Records for processing:
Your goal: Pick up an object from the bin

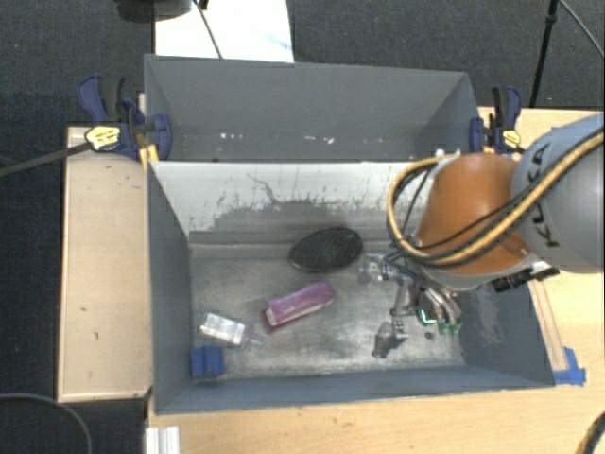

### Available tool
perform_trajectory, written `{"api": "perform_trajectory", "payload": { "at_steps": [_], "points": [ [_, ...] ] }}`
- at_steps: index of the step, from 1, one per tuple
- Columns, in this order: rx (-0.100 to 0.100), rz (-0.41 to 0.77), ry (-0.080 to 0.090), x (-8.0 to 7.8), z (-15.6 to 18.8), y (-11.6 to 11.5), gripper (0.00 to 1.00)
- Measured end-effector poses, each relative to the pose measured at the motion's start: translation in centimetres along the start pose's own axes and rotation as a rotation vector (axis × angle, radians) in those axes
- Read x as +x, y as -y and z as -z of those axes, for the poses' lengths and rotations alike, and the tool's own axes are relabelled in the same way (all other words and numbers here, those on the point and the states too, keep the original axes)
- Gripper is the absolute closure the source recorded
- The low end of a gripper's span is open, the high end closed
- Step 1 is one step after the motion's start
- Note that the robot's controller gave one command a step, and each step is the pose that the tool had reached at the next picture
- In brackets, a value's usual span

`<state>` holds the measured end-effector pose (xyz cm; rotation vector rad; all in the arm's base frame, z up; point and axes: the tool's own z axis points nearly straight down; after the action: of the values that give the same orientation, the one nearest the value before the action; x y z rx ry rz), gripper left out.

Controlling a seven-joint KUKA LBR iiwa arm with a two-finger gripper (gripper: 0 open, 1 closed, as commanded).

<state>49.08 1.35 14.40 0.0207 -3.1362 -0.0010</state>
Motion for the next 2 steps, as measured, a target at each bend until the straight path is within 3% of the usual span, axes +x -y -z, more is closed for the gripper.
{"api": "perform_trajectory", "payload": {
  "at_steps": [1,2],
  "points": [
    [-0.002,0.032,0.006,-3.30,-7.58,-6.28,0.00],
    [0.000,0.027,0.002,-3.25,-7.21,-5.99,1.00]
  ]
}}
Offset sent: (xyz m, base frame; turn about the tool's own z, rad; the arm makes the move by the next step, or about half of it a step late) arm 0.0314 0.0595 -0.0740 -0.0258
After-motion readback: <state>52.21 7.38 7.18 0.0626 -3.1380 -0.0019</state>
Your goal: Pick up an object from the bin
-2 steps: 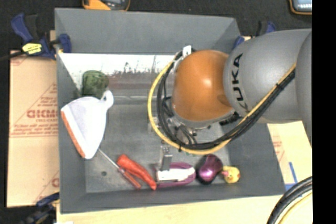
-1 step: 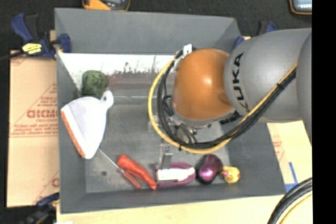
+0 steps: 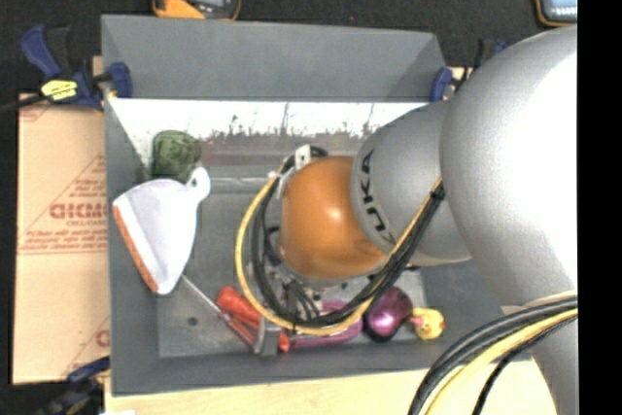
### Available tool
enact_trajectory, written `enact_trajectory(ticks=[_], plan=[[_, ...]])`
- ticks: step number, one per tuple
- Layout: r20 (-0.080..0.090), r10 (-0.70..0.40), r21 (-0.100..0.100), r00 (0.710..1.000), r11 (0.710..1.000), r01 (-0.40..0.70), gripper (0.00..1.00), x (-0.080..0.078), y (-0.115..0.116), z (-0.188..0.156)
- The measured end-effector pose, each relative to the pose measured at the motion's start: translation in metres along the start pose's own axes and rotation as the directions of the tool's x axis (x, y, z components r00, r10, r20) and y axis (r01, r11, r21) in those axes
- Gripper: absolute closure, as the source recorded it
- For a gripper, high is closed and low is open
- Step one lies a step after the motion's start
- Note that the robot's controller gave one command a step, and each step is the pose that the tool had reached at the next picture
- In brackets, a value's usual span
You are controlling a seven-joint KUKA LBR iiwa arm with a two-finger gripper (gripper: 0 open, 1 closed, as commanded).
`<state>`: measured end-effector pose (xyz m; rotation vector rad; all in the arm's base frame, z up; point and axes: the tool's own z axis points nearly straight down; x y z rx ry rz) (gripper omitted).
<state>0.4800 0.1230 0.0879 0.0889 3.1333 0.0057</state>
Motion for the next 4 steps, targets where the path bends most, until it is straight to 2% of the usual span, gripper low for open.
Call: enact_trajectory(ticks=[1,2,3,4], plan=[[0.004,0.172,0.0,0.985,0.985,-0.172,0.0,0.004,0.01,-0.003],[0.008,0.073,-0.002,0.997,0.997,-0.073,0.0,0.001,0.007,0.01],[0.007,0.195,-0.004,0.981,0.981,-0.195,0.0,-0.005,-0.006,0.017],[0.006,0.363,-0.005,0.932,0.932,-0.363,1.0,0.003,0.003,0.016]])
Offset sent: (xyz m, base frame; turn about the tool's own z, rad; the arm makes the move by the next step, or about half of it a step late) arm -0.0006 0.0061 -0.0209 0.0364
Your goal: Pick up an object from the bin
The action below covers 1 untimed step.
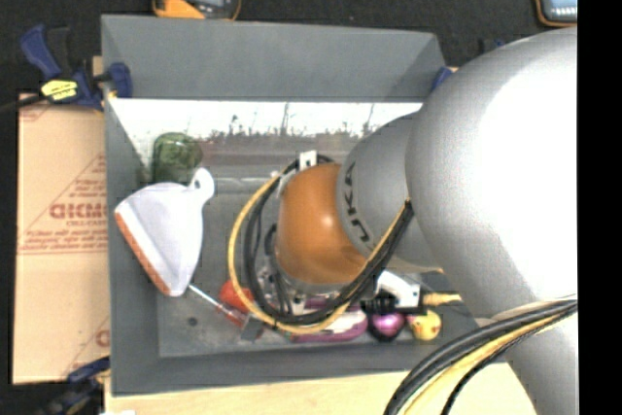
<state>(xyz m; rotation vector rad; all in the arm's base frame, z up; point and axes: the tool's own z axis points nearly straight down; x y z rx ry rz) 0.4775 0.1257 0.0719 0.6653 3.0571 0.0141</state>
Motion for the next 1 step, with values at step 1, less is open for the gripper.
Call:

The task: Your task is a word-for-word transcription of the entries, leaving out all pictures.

Exercise response:
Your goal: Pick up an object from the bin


### Available tool
perform_trajectory, written `{"api": "perform_trajectory", "payload": { "at_steps": [_], "points": [ [_, ...] ] }}`
- at_steps: index of the step, from 1, one per tuple
- Columns, in this order: rx (-0.100 to 0.100), rz (-0.41 to 0.77), ry (-0.080 to 0.090), x (-8.0 to 7.8), z (-15.6 to 18.8), y (-11.6 to 11.5), gripper (0.00 to 1.00)
- Measured end-effector poses, each relative to the pose measured at the motion's start: translation in centimetres along the start pose's own axes and rotation as a rotation vector (axis × angle, radians) in those axes
- Read x as +x, y as -y and z as -z of those axes, for the poses' lengths and rotations alike, and the tool's own axes are relabelled in the same way (all other words and numbers here, those on the point and the states too, keep the original axes)
- Gripper is the absolute closure the source recorded
- The low end of a gripper's span is open, the high end closed
- Step 1 is one step after the motion's start
- Note that the robot's controller gave one command a step, and each step is the pose that the tool had reached at the next picture
- In brackets, a value's usual span

`<state>` holds the measured end-effector pose (xyz cm; rotation vector rad; all in the arm's base frame, z up; point and axes: the tool's own z axis points nearly straight down; after the action: of the values that give the same orientation, the one nearest the value before the action; x y z rx ry rz), gripper left out.

Controlling a seven-joint KUKA LBR iiwa arm with a two-finger gripper (gripper: 0 open, 1 closed, as commanded).

<state>49.08 1.35 14.40 0.0207 -3.1362 -0.0010</state>
Motion for the next 2 steps, as measured, a target at each bend until the straight path is within 3% of the usual span, axes +x -y -z, more is closed for the gripper.
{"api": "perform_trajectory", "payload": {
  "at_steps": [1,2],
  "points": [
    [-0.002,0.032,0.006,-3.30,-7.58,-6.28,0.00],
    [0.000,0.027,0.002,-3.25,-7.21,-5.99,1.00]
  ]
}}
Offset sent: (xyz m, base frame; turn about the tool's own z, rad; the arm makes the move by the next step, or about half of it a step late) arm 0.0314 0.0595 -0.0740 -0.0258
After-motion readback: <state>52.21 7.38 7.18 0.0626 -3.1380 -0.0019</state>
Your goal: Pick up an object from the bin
-2 steps: 
-1 step: 
+0 steps: 
### Available tool
enact_trajectory, written `enact_trajectory(ticks=[_], plan=[[_, ...]])`
- ticks: step number, one per tuple
- Layout: r20 (-0.080..0.090), r10 (-0.70..0.40), r21 (-0.100..0.100), r00 (0.710..1.000), r11 (0.710..1.000), r01 (-0.40..0.70), gripper (0.00..1.00), x (-0.080..0.078), y (-0.115..0.116), z (-0.188..0.156)
- The measured end-effector pose, each relative to the pose measured at the motion's start: translation in metres along the start pose's own axes and rotation as the directions of the tool's x axis (x, y, z components r00, r10, r20) and y axis (r01, r11, r21) in those axes
- Gripper: absolute closure, as the source recorded it
- For a gripper, high is closed and low is open
- Step one lies a step after the motion's start
- Note that the robot's controller gave one command a step, and each step is the pose that the tool had reached at the next picture
- In brackets, a value's usual span
You are controlling a seven-joint KUKA LBR iiwa arm with a two-finger gripper (gripper: 0 open, 1 closed, as commanded).
`<state>`: measured end-effector pose (xyz m; rotation vector rad; all in the arm's base frame, z up; point and axes: the tool's own z axis points nearly straight down; x y z rx ry rz) (gripper omitted).
<state>0.4800 0.1230 0.0879 0.0889 3.1333 0.0057</state>
Motion for the next 4 steps, targets where the path bends most, until it is straight to 2% of the usual span, gripper low for open.
Call: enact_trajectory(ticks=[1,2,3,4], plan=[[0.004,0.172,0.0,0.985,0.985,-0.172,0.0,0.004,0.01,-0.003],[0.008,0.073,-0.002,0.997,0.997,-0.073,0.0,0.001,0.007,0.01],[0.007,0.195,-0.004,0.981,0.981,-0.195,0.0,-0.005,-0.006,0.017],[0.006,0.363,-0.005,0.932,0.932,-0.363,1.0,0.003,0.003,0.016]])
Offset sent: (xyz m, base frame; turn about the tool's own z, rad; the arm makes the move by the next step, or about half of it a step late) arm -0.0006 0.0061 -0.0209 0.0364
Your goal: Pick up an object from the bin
The action below covers 1 untimed step.
<state>(xyz m; rotation vector rad; all in the arm's base frame, z up; point and axes: the tool's own z axis points nearly straight down; x y z rx ry rz) 0.4775 0.1257 0.0719 0.6653 3.0571 0.0141</state>
Motion for the next 1 step, with values at step 1, less is open for the gripper.
Call:

This exercise is complete.